TASK PROMPT:
Search the material for lines containing the word "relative", and copy each one.

Segment Start: AVAILABLE DATA

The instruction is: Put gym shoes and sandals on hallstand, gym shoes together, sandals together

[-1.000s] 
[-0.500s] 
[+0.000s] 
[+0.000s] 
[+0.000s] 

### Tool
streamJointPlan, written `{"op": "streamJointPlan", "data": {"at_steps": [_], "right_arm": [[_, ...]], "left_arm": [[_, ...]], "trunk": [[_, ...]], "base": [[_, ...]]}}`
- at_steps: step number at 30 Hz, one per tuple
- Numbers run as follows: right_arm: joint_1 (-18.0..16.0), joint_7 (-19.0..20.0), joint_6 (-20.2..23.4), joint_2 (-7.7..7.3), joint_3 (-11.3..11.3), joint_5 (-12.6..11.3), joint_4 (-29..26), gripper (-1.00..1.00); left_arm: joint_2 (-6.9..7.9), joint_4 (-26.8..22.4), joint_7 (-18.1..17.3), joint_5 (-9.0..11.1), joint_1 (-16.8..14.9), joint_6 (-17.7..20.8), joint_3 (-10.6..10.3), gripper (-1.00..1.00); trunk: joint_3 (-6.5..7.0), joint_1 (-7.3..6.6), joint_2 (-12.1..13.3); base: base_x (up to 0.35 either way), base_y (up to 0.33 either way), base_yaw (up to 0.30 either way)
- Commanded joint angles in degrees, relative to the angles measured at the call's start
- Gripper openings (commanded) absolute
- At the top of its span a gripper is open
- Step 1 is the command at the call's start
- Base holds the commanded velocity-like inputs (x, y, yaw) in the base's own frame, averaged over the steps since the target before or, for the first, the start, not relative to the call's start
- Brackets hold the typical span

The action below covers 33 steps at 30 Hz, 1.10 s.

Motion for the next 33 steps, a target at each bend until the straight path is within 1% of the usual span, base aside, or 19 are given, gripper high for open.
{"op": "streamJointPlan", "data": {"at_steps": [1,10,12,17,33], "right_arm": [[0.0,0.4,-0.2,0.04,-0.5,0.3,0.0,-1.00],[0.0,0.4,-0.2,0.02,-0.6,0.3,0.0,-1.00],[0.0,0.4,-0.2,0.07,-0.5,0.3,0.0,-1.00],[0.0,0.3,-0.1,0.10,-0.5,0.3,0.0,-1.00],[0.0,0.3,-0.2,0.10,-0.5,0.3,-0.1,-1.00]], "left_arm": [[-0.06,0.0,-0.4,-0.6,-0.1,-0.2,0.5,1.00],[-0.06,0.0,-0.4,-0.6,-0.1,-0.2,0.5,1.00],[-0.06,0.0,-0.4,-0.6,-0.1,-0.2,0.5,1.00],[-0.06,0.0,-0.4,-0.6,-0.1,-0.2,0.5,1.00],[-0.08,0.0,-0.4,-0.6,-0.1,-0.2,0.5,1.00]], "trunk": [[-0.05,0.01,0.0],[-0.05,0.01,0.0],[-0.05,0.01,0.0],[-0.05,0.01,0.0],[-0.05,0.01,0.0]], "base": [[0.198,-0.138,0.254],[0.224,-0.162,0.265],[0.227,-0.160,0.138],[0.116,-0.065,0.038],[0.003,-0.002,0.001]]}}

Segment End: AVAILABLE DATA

RESPONSE TO THE EXERCISE:
- Commanded joint angles in degrees, relative to the angles measured at the call's start
- Base holds the commanded velocity-like inputs (x, y, yaw) in the base's own frame, averaged over the steps since the target before or, for the first, the start, not relative to the call's start

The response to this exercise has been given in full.